People’s Medicine Alliance & Oxfam statement at WHO Intergovernmental Negotiating Body (INB 13)

people’s medicines alliance and oxfam statement at WHO Intergovernmental Negotiating Body (INB 13)

Release date: 17 February 2025

Statement on Intergovernmental Negotiating Body (INB 13)

Delivered by Dr Mohga Kamal-Yanni, Policy Co-Lead of the People’s Medicines Alliance

Thank you

This meeting happens at time of global health challenges, and outbreaks from the US to the DRC. Avian flu, mpox and Marburg fever are just a few examples. This forces more responsibility on you to reach an agreement that ensures the protection of everyone everywhere from health crisis.

A key lesson, from the HIV crisis is that access to medical products is critical for treating people and thus for social and economic development as well as for the prevention of disease spreading.

To prevent a repeat of Covid-19 the agreement must have clear and concrete measures to ensure timely and equitable access to the relevant medical products starting from outbreaks to prevent pandemics. Local production is now a buzz word even beyond this negotiation, but how can that be established without including in the agreement legal obligations on sharing technology and removing IP barriers? The mRNA hub shows how voluntary technology transfer failed to materialise so developing countries lost the chance of accessing vaccines at the height of the crisis.

A fair PABS system is an important measure for timely and equitable access. The agreement cannot put obligations for wide scale surveillance and fast sharing of pathogens and data without obligations on sharing the benefits of: products, technology and money- resulting from the sharing of the pathogen or its data.

This agreement is about protection of all people everywhere. We heard nobody is safe until everyone is safe. But, once a Covid vaccine was available, the rhetoric was forgotten. There was no legal obligation for sharing the vaccine or its technology.

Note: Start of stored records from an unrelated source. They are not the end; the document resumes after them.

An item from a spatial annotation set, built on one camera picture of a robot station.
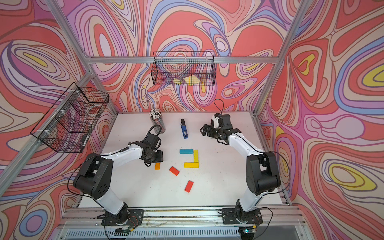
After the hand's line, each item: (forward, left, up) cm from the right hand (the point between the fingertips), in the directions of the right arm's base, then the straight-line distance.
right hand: (207, 134), depth 91 cm
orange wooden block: (-15, +31, -11) cm, 36 cm away
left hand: (-11, +29, -11) cm, 33 cm away
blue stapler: (+13, +15, -10) cm, 23 cm away
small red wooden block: (-18, +21, -13) cm, 30 cm away
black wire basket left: (-6, +72, +19) cm, 74 cm away
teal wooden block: (-4, +14, -12) cm, 19 cm away
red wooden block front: (-27, +12, -13) cm, 32 cm away
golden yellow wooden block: (-15, +10, -11) cm, 21 cm away
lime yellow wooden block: (-8, +8, -12) cm, 16 cm away
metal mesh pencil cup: (+11, +32, +7) cm, 34 cm away

We sincerely hope that you will get us a fair agreement before May. This means legal obligations for concrete measures – not just on developing countries. Developed countries must recognise that their own safety requires concrete measures to operationalise equity. As we said before, it is time to protect people’s health not the profit of pharmaceutical companies. We are seeing the terrible effects of bending to big corporations.